Use quality monitoring to determine how well your model predicts outcomes. When quality monitoring is enabled, it generates a set of metrics every hour by default. You can generate these metrics on demand by clicking the Check quality now button or by using the Python client.

Quality metrics are calculated based on the following information:

  • manually labeled feedback data,
  • monitored deployment responses for these data.

For proper monitoring, feedback data must be logged to Watson OpenScale on a regular basis. The feedback data can be provided either by using “Add Feedback data” option or using Python client or REST API.

For machine learning engines other than Watson OpenScale, such as Microsoft Azure ML Studio, Microsoft Azure ML Service, or Amazon Sagemaker ML quality monitoring creates additional scoring requests on the monitored deployment.
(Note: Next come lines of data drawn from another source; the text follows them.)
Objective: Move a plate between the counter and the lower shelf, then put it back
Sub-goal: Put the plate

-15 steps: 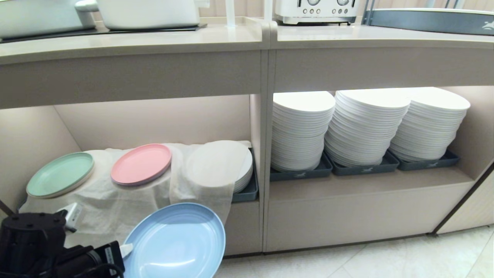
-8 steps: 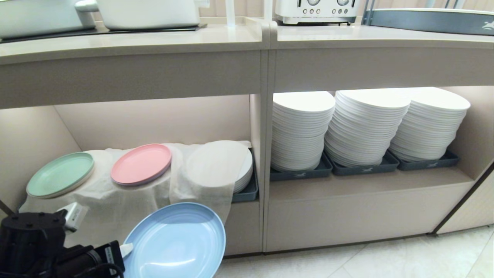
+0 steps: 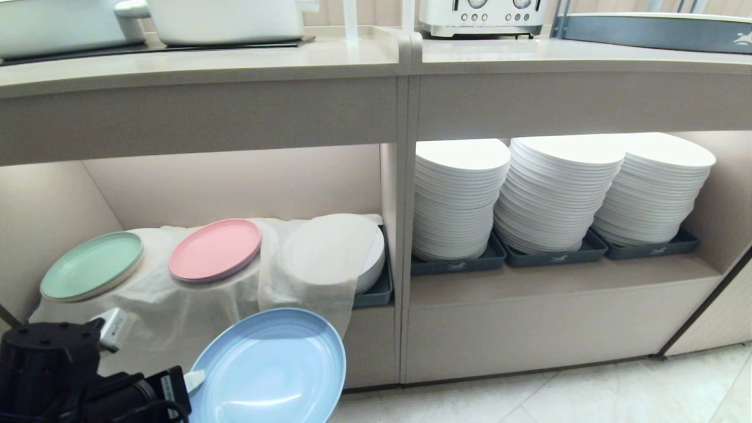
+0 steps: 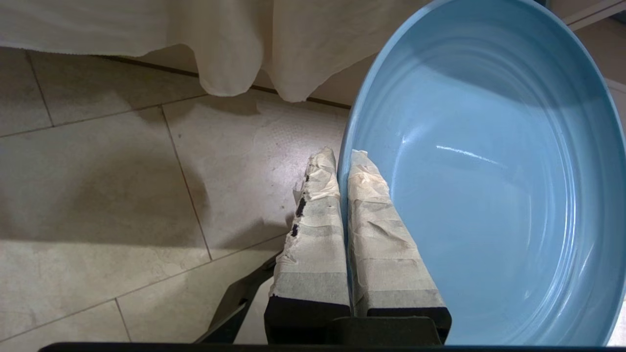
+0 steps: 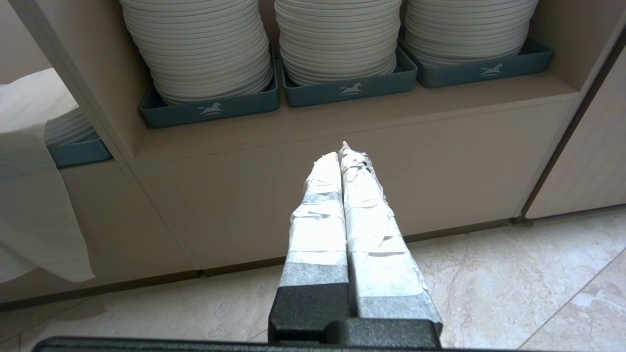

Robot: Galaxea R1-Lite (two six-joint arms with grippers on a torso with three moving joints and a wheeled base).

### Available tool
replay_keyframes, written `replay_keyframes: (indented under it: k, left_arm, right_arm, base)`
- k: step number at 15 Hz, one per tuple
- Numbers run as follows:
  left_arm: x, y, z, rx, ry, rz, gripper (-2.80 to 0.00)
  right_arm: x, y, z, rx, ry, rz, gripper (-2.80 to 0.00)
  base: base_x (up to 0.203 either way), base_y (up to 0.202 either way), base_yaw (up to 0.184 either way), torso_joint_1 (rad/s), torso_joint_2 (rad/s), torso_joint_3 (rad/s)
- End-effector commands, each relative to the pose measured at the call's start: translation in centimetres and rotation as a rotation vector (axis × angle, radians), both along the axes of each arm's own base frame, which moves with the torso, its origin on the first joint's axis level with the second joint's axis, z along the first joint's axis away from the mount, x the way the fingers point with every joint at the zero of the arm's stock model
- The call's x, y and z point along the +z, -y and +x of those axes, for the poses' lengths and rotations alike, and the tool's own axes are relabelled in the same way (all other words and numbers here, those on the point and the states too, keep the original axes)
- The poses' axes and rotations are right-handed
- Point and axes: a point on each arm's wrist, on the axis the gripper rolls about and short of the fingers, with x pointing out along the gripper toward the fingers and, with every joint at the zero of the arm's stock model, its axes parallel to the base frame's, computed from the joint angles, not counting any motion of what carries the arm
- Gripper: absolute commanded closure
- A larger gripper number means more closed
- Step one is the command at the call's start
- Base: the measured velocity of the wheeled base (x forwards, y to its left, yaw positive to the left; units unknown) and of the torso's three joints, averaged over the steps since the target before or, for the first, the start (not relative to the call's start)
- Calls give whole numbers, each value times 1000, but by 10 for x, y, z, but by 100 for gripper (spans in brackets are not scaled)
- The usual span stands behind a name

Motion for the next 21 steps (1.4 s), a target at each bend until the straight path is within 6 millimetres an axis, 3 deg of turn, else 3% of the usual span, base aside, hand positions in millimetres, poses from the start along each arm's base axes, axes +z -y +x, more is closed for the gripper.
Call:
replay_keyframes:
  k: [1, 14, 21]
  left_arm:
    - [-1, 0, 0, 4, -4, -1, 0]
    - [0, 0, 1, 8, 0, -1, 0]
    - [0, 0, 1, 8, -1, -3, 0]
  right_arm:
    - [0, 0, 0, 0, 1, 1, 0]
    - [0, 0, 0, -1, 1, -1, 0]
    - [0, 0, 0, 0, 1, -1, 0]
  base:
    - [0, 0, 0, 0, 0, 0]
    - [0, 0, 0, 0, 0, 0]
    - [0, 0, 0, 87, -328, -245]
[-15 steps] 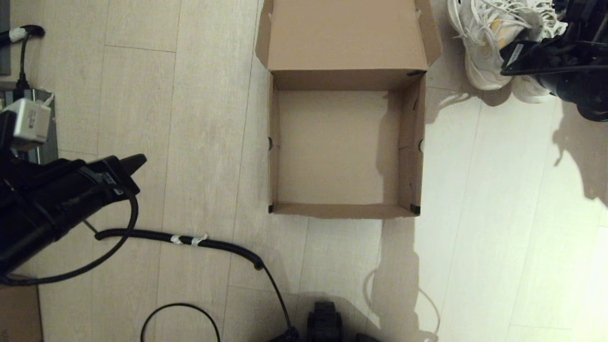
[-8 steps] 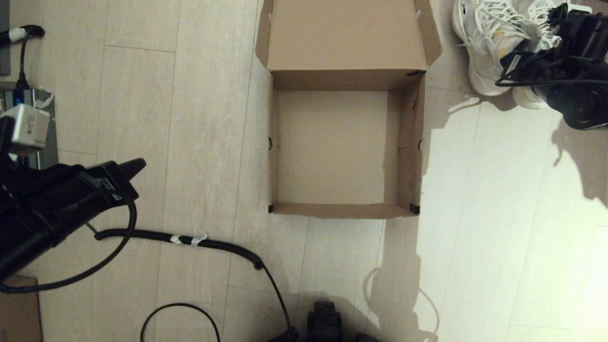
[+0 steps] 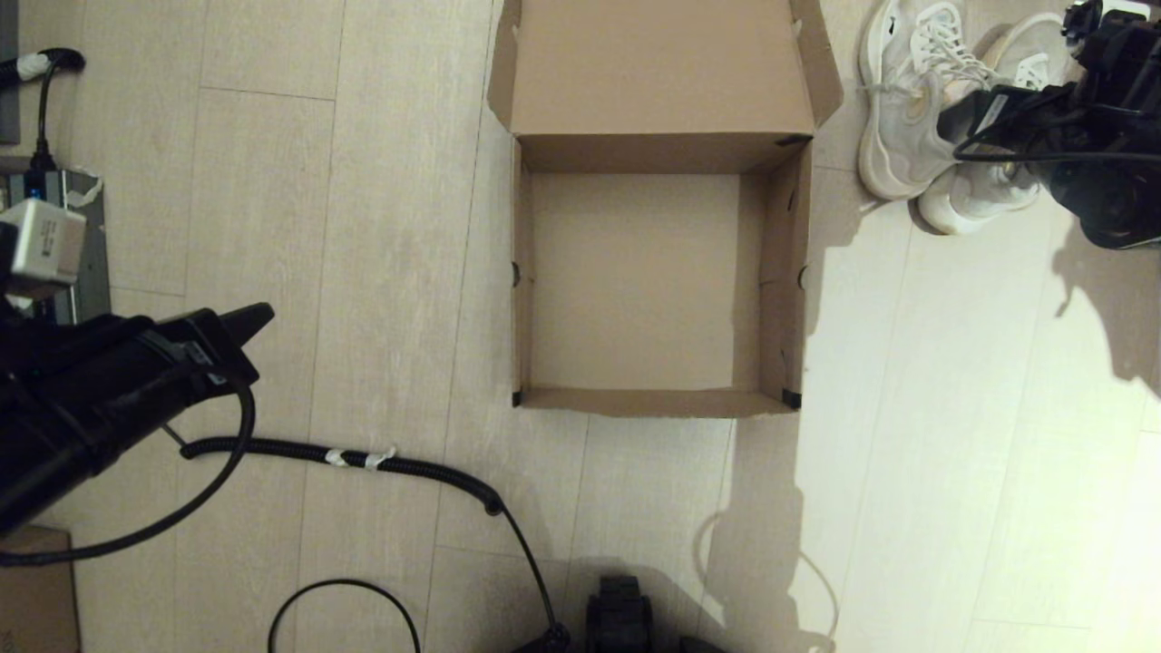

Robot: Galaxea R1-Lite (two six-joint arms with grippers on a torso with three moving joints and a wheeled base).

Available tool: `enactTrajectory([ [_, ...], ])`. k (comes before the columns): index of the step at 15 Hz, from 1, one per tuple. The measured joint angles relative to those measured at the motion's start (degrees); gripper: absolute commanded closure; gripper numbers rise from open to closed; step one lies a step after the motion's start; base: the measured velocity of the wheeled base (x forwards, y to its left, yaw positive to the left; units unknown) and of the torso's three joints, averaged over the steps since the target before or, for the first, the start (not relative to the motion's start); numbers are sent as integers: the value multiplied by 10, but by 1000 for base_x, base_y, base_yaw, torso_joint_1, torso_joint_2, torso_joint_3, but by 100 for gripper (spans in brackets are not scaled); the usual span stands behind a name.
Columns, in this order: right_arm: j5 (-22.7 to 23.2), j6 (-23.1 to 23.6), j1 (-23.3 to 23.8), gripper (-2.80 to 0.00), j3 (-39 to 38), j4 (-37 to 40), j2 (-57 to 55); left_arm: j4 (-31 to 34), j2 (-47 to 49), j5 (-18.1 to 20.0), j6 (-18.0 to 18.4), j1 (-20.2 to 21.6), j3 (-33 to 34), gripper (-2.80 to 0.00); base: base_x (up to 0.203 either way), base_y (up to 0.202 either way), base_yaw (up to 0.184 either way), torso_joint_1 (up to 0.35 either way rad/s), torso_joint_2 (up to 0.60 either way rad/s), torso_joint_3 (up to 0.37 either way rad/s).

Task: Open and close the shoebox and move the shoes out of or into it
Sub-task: Put the shoes out of the shoe box, then put the shoes into the shoe box

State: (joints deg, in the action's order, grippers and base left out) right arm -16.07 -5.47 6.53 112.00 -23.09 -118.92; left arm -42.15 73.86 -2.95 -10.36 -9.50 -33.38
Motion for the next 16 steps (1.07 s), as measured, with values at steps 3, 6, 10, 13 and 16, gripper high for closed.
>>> enactTrajectory([
  [3,-3,0,-1,-280,-18,10,38,1,1,1,0,0,-13,0,0,0,0,0,0,0],
  [6,6,-11,-15,0,-51,60,97,0,29,22,0,-2,-73,0,0,0,0,0,0,0],
  [10,32,-90,-42,0,-71,106,131,-8,105,77,-1,-4,-162,0,0,0,0,0,0,0],
  [13,89,-174,-50,0,-118,131,142,-37,165,117,-3,-6,-199,0,0,0,0,0,0,0],
  [16,244,-221,-39,0,-243,116,193,-105,220,160,-5,-11,-209,0,0,0,0,0,0,0],
])
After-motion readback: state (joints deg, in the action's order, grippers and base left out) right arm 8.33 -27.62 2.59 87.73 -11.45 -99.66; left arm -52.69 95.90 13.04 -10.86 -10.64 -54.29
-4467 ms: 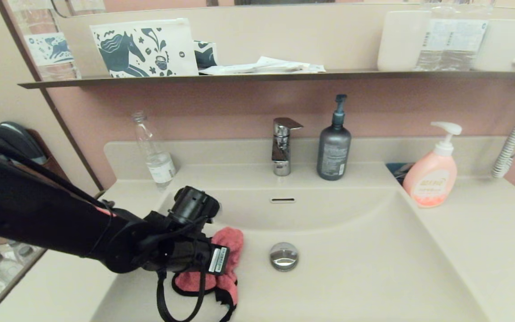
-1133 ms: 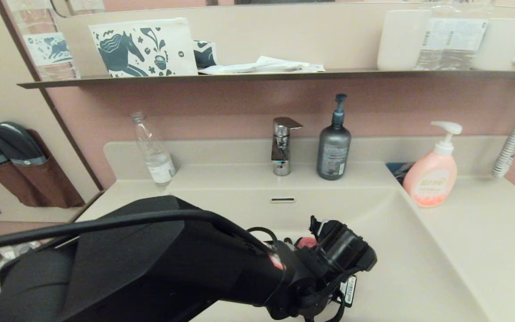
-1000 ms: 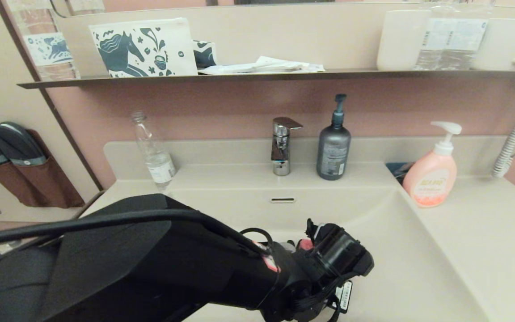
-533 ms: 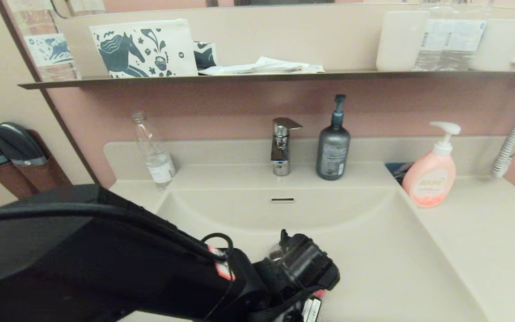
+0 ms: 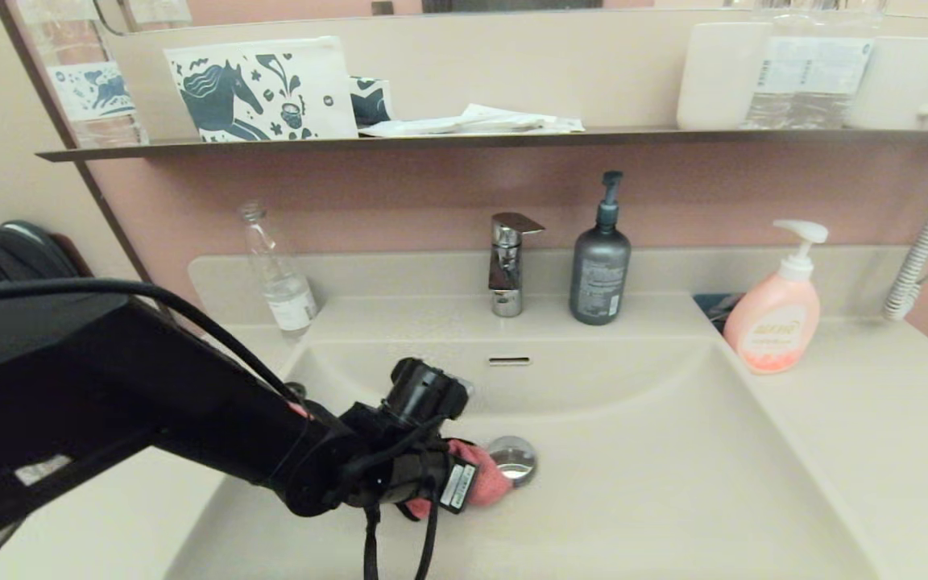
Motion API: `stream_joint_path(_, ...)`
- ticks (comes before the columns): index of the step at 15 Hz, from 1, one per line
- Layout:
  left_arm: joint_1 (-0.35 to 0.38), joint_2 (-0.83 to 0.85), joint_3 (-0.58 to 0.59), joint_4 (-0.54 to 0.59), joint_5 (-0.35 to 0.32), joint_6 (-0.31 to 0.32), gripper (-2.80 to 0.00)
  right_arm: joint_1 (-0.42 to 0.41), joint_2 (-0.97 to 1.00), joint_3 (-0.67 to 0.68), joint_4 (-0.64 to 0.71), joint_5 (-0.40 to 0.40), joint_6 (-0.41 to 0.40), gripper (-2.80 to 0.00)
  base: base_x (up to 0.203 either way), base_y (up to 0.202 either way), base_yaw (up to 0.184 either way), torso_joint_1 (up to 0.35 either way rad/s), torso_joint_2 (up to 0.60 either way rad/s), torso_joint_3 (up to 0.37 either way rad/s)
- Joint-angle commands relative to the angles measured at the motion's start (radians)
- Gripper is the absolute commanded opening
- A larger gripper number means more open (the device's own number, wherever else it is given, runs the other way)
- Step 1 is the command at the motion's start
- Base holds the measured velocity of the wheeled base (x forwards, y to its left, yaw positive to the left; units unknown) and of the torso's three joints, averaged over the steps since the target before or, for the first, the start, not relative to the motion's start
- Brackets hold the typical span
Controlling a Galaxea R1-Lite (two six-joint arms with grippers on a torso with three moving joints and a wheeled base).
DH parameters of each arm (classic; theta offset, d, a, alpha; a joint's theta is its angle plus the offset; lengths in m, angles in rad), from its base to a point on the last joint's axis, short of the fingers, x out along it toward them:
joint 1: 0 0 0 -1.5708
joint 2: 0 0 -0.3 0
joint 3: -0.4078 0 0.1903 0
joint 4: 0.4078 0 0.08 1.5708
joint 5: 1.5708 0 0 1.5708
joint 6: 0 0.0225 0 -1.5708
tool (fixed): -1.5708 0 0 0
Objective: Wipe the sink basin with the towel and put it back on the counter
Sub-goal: Wipe the sink
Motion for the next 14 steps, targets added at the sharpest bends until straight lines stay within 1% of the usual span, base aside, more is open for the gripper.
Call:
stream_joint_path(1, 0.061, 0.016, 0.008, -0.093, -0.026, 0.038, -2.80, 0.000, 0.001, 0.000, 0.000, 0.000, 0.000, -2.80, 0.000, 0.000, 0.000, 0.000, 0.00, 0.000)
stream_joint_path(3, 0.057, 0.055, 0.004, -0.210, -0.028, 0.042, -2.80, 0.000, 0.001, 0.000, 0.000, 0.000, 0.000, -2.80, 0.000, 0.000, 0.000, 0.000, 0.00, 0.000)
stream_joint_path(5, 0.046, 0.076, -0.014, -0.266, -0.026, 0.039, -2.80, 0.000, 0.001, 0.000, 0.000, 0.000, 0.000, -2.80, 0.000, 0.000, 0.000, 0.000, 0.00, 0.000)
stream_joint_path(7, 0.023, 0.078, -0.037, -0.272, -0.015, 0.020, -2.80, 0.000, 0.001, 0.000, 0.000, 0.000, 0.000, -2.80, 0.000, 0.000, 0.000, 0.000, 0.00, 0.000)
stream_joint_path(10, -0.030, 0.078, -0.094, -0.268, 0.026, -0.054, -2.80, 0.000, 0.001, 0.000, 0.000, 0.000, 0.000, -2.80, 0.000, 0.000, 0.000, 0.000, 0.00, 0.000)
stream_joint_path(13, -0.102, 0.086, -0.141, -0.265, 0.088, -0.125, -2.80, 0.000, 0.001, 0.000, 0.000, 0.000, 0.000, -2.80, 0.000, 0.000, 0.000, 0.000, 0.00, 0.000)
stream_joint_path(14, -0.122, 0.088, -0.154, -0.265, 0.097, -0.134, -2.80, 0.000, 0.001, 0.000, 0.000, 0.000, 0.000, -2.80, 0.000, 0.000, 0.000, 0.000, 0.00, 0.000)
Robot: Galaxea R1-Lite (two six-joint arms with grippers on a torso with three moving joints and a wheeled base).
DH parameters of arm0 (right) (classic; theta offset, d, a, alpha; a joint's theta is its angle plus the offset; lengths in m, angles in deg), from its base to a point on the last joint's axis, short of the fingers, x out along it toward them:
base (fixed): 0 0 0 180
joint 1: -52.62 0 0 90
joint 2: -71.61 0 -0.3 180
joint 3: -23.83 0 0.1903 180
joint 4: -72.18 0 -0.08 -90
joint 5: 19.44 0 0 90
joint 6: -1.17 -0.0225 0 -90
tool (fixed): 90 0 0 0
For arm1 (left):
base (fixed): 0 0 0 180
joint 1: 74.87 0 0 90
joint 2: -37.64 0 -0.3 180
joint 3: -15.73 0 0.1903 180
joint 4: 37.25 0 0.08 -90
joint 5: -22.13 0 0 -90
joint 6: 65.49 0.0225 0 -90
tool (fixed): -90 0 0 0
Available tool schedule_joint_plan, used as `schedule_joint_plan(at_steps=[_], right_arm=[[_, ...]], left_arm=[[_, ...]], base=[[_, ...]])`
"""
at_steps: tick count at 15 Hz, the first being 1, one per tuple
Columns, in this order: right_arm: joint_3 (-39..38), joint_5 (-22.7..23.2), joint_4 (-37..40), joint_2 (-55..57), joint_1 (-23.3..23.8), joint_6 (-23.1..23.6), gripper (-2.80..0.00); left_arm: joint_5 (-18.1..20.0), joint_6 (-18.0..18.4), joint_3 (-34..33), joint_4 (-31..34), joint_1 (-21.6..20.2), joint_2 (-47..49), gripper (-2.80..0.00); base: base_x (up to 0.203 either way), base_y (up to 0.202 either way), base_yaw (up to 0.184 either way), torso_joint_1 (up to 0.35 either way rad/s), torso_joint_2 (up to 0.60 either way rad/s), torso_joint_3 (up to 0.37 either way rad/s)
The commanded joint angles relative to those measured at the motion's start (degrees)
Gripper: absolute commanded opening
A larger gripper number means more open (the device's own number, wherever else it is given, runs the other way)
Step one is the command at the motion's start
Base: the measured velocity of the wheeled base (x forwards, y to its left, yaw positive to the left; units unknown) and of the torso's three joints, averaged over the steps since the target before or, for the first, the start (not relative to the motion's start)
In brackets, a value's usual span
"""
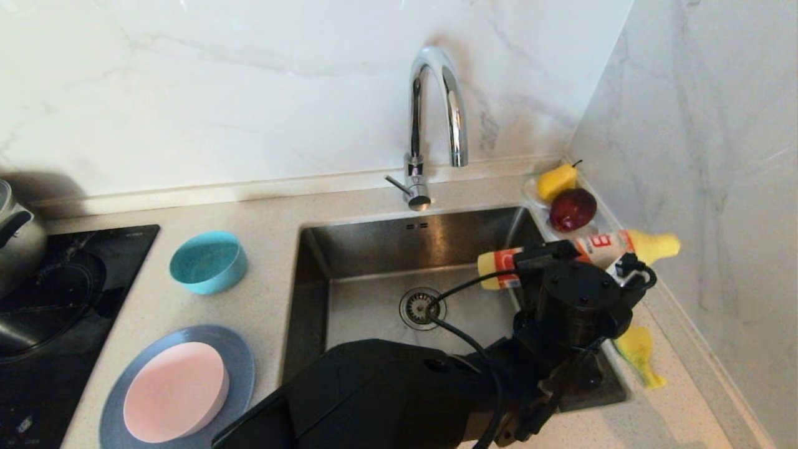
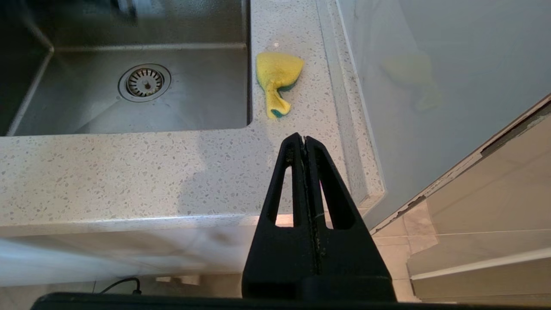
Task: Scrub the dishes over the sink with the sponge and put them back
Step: Place the dish soap on the table
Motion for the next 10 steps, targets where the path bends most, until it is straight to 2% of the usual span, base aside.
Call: schedule_joint_plan(at_steps=[1, 4, 10], right_arm=[[-0.02, 0.02, 0.01, 0.02, -0.02, 0.01, -2.8], [-0.02, 0.02, 0.01, -0.06, -0.01, -0.03, -2.8], [-0.02, 0.02, 0.0, -0.06, -0.01, 0.01, -2.8]], left_arm=[[0.12, 0.1, 0.03, -3.19, 0.09, -4.14, -2.8], [0.92, -0.46, 0.03, -5.85, 0.11, -9.62, -2.8], [1.06, -5.26, 0.03, -6.76, 0.23, -16.62, -2.8]], base=[[0.0, 0.0, 0.0, 0.0, 0.0, 0.0], [0.0, 0.0, 0.0, 0.0, 0.0, 0.0], [0.0, 0.0, 0.0, 0.0, 0.0, 0.0]])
You can review all metrics values over time on the Watson OpenScale dashboard:

quality metrics chart showing drift of area under ROC

To review related details, such as confusion matrix for binary and multi-class classification, which are available for some metrics, click the chart.

detail table of quality metrics

Supported quality metrics

The following quality metrics are supported by Watson OpenScale:

Binary classification problems

For binary models, Watson OpenScale tracks when the quality of the model falls below an acceptable level. For binary classification models, it will check the Area under ROC score which measures the model’s ability to distinguish two classes. The higher the Area under ROC score, the better the model is at identifying class A as class A and class B as class B.

Regression classification problems

For regression models, Watson OpenScale tracks when the quality of the model falls below an acceptable level and checks the R squared score. R squared measures correlation between predicted values and actual values. The higher the R squared score, the better the model fits to the actual values.

Mutliclass classification problems

For multi-classification models, Watson OpenScale tracks when the quality of the model falls below an acceptable level and checks the Accuracy score which is the percentage of predictions the model got right.

Supported quality details

The following details for quality metrics are supported by Watson OpenScale:

Confusion matrix

Confusion matrix helps you to understand for which of your feedback data the monitored deployment response is correct and for which it is not.

For more information, see Confusion matrix.

Next steps

  • After Watson OpenScale detects problems with quality, such as accuracy threshold violations, you must build a new version of the model that fixes the problem. Using the manually labelled data in the feedback table, you must retrain the model along with the original training data.